National Institute of Environmental Health Sciences   —  National Institutes of Health   —  U.S. Department of Health and Human Services

The Sister Study

The information we get from every single participant really makes a difference.

Breast Cancer Research in the Sister Study — 20 years and still going strong!

Dear Sisters,

How time flies. It is hard to believe that as of October 2023 the Sister Study is celebrating its 20th anniversary of breast cancer research. It was Fall of 2003 when we recruited our first participant, and about five years later when the study surpassed its goal of 50,000 participants. The terrific response from Sisters across all 50 states and Puerto Rico and your dedication to the study over the years is an accomplishment to be proud of. We could not have reached this milestone without you.

You've devoted your time and shared very personal information with us to help us learn how we might change our environments to reduce the occurrence of breast cancer. You provided us with samples and information about your family histories, your lifestyles, and your health. Some of you even answered our call to participate in a video about the study (The Sister Study 20th Anniversary Video).

While many of you have been following our accomplishments through our Facebook group and other outlets, I am excited to share a compilation of research highlights, and a new video about the study that is available on this website.

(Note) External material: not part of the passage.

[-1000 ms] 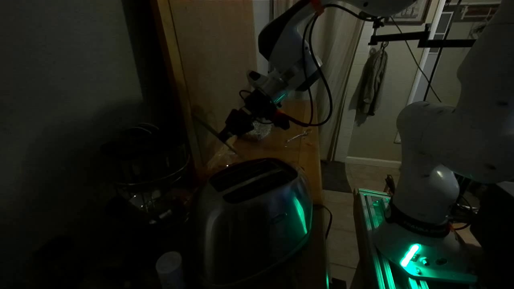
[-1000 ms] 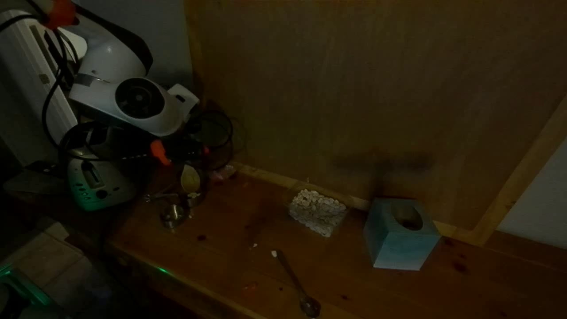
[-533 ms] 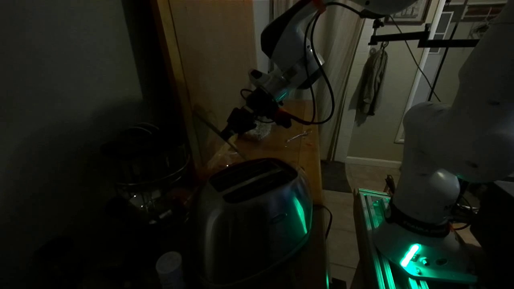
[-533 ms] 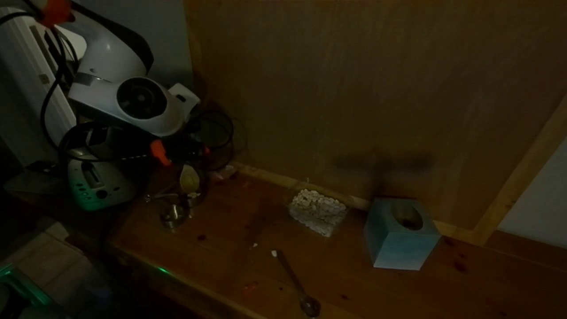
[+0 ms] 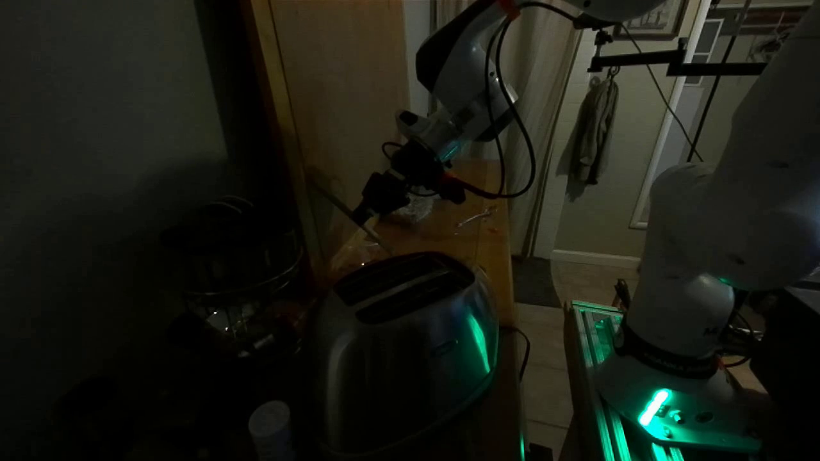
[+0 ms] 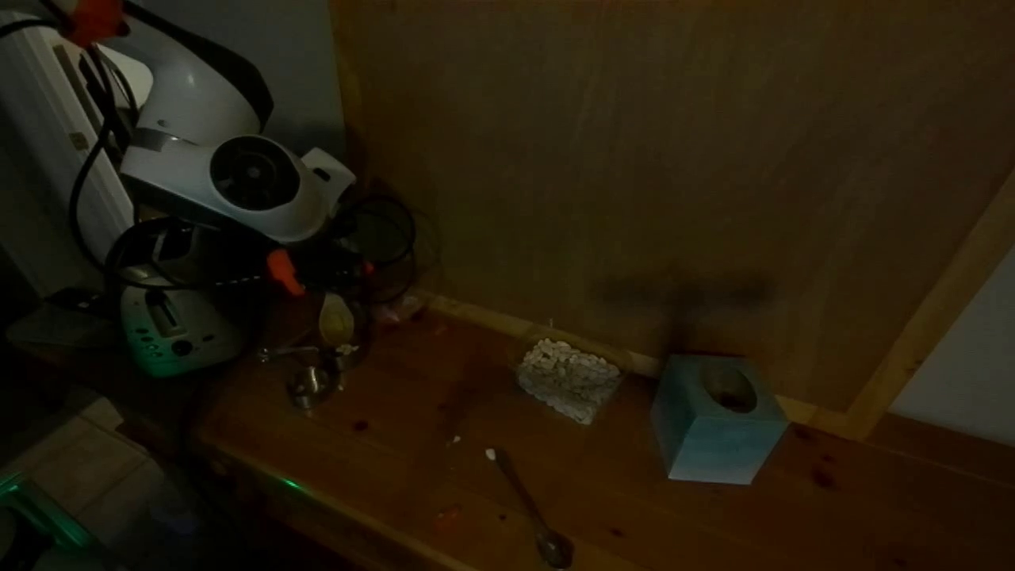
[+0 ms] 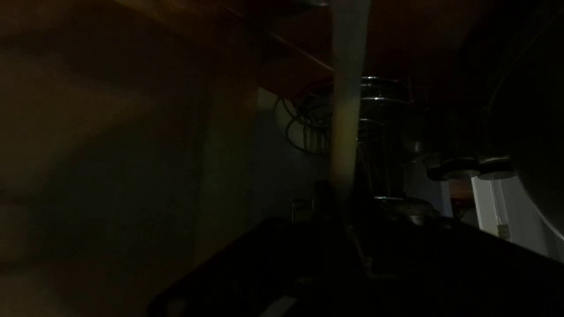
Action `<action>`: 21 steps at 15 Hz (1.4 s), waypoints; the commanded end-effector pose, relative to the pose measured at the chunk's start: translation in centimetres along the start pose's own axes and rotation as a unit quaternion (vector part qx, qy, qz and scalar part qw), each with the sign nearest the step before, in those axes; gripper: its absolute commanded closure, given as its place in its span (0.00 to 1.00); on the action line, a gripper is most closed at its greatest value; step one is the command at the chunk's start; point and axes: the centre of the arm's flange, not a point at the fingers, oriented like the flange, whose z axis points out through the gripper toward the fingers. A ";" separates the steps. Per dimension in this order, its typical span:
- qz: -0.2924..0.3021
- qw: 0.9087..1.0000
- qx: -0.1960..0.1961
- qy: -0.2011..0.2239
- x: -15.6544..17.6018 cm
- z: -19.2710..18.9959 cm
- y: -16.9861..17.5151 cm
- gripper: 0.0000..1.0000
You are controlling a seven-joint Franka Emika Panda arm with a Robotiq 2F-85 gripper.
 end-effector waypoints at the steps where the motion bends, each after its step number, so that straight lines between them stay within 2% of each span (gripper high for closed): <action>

You may also notice that we've changed the look of our logo and website to mark this milestone and to make it easier to find the new materials we developed with you in mind.

The website, video, and other updates feature some of the many people (sorry we could not include everyone!) who contributed to the success of the study — from our fabulous study staff, Sisters who partnered with us to spread the word about the study, the many early-career and established researchers who have used data from the study for scientific discovery, and of course the thousands of women who make up the Sister Study. The 10-minute video also includes some of the past and current leaders at NIEHS who continue to support the study.

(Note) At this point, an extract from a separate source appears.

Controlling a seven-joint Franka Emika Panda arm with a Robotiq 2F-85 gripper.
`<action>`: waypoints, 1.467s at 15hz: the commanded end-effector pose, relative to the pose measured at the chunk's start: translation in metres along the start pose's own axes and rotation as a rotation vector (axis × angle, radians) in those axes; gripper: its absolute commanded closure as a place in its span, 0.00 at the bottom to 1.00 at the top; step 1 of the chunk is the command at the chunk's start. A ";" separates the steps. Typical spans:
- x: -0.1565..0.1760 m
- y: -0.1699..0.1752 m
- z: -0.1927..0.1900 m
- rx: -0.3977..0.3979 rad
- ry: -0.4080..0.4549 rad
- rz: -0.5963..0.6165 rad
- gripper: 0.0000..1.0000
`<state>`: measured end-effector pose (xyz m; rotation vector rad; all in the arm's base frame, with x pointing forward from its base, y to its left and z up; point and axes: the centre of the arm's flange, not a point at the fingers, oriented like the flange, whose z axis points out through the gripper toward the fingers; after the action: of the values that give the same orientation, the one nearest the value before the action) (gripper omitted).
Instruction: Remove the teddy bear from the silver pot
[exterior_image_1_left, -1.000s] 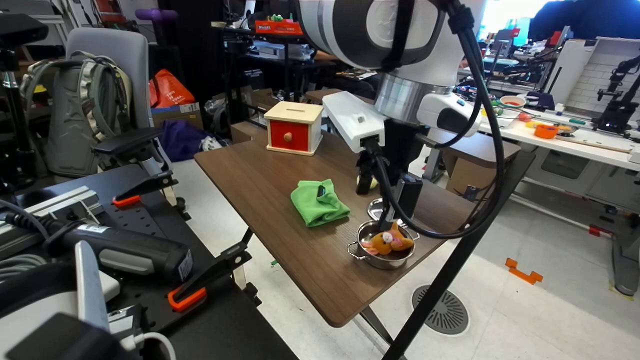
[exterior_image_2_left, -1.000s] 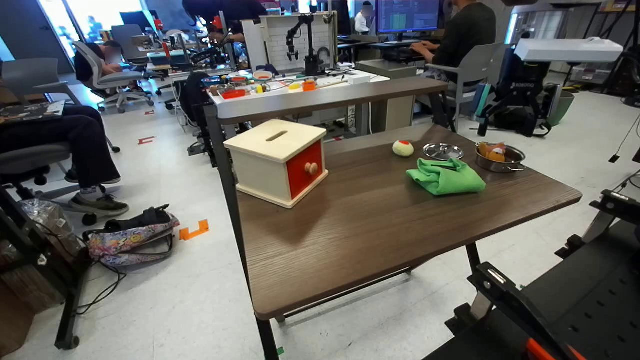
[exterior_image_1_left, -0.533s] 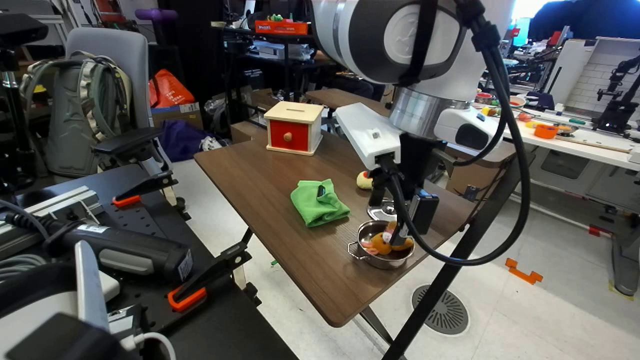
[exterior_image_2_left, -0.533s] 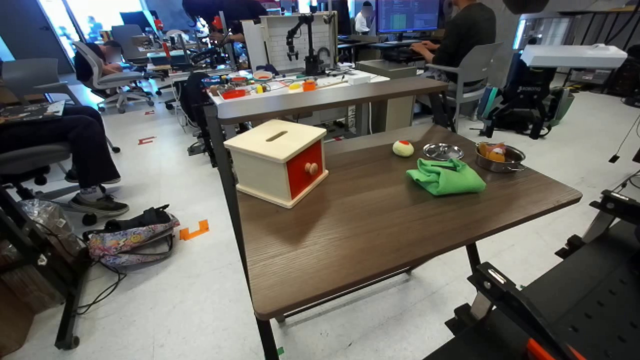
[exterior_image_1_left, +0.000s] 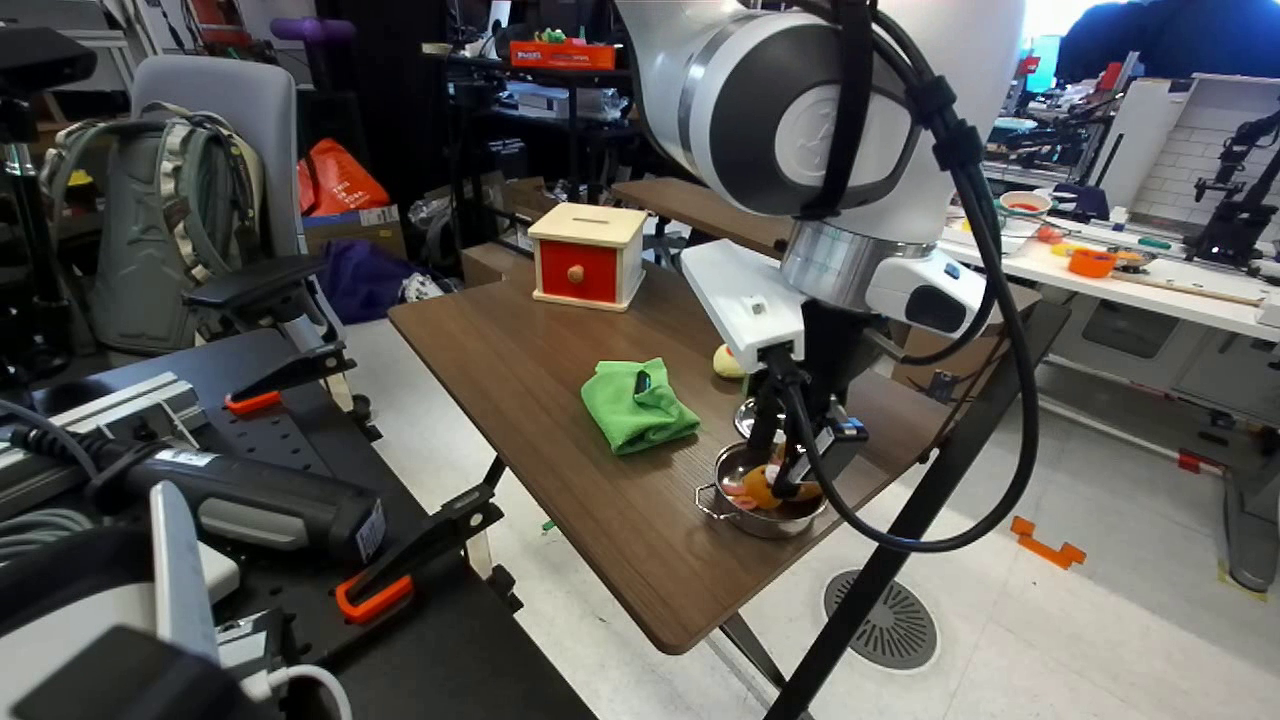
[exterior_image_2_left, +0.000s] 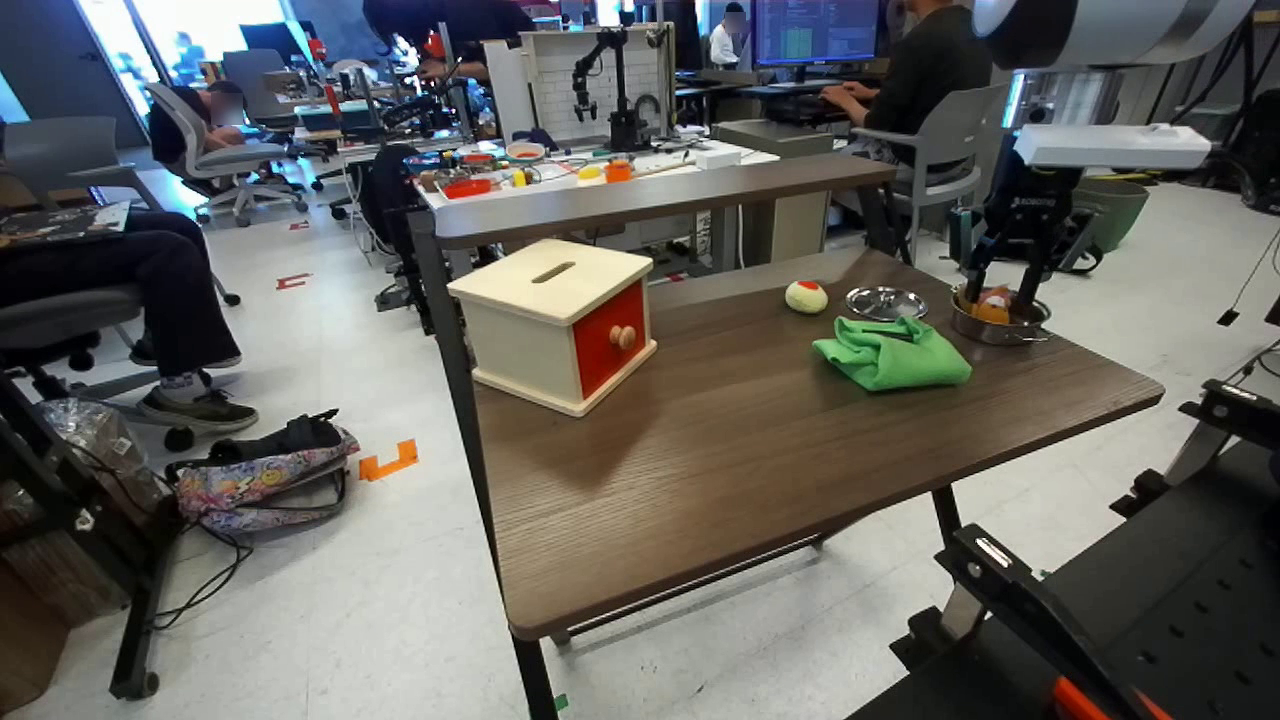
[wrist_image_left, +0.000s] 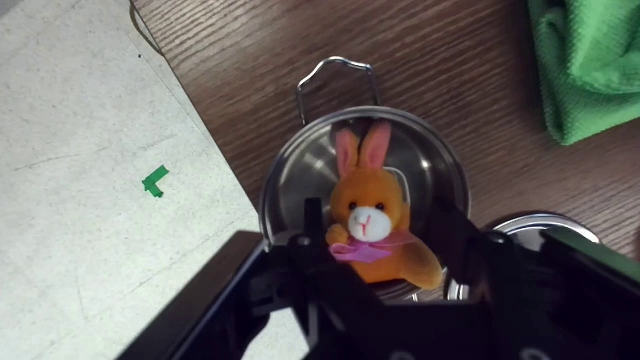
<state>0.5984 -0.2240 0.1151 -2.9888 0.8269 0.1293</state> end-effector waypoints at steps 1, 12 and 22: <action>0.015 -0.006 0.008 0.002 0.026 0.009 0.73; 0.005 -0.004 -0.016 0.021 0.042 -0.004 0.98; -0.061 -0.011 -0.111 0.068 0.145 -0.102 0.98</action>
<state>0.5836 -0.2137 0.1893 -3.0046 0.7358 -0.0301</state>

With your help, Sister Study researchers have published more than 300 scientific papers, some of which are highlighted in the video and elsewhere on the website.

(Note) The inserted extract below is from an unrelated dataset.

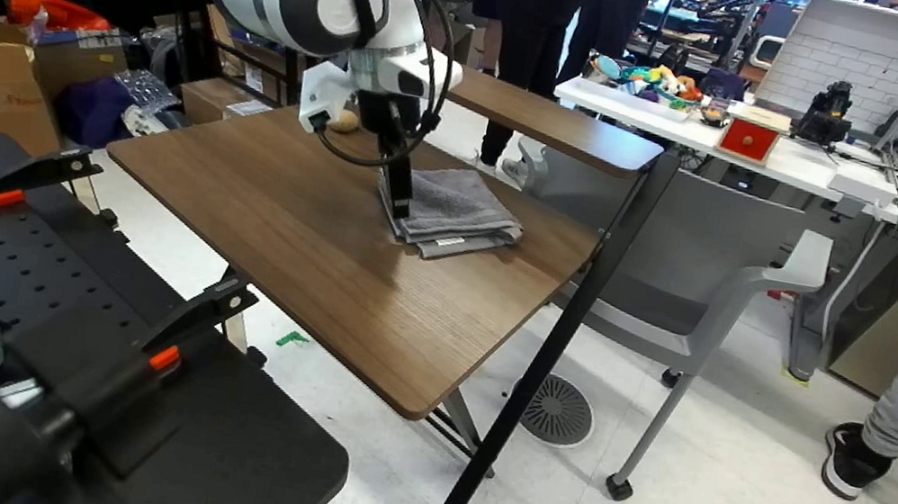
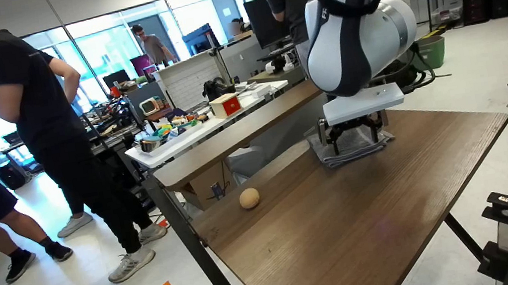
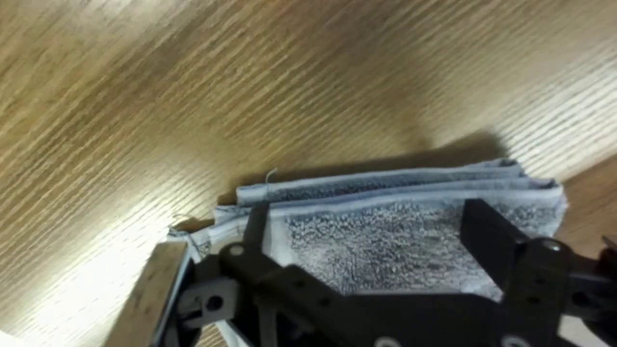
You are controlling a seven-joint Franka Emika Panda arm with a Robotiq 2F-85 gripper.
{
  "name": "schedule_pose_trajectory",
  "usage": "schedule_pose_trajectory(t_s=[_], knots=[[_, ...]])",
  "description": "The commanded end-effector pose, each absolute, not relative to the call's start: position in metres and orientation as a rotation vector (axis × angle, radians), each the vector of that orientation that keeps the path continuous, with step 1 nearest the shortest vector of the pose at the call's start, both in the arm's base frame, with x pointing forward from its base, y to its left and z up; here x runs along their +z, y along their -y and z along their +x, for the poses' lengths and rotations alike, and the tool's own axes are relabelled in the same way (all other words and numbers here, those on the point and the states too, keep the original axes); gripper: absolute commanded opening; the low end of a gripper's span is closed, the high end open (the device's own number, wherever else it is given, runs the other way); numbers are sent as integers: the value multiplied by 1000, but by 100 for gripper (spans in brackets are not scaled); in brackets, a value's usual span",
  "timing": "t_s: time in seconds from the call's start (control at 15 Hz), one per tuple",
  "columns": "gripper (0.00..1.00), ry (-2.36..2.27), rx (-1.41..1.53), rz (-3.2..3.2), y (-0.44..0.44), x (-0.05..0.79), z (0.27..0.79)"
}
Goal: Use the towel to wipe the table
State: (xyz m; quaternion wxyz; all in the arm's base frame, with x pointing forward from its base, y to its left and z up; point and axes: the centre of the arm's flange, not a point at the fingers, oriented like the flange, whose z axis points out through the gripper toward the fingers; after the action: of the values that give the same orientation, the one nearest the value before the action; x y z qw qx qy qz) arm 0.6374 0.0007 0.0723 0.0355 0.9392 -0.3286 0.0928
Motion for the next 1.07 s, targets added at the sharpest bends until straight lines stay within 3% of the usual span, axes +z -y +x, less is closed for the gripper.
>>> schedule_pose_trajectory(t_s=[0.0,0.67,1.0], knots=[[100,1197,370,2690,-21,106,620],[100,1252,398,2667,-12,95,629],[100,754,323,2848,7,107,624]])
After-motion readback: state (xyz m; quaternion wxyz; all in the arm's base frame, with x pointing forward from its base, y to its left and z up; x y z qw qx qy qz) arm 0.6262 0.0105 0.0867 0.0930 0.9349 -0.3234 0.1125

Breast cancer is a complex disease for which many factors play a role. While there is no one single risk factor that accounts for a substantial proportion of breast cancer (well, other than age and being female), the study has discovered many factors that may contribute to a woman's chances of developing breast cancer—including air pollution, early life trauma and psychosocial stress, dietary factors, permanent hair dyes and chemical hair straighteners, some other personal care products, and obesity. The study has also discovered how exposure-related changes to DNA may influence biological aging and breast cancer risk. A full listing of research publications from the Sister Study is available on our Research Publications page and some of the highlights from those papers are available on our 20th Anniversary Research Highlights page.

We are extremely grateful for all the women who've participated in the study. There would be no Sister Study without you. It is only fitting that during this month of October dedicated to Breast Cancer Awareness that we also take a minute to acknowledge all the Sisters we have lost over the years. The Sister Study is for all those women who are no longer with us, and for future generations of women who we want to be healthy and free of breast cancer, as they lead us into the future. There is still much we need to learn about this and other diseases that impact women.

We plan to continue the study for many years to come — and in fact there are some important new topics for our next round of follow-up questionnaires that you may find interesting—for example, hair texture, tattoos, sunscreen use, factors related to climate resilience such as use of air conditioners and air filters, and questions about cancer recurrence. We also will be reaching out to some of you about a new effort to collect another round of biological samples (including blood, urine, and even stool samples for microbiome research) so that we can better account for change in environmental exposures over time. We hope you will all stay engaged and continue to answer our calls for information.

Thank you again for your continued participation in the Sister Study.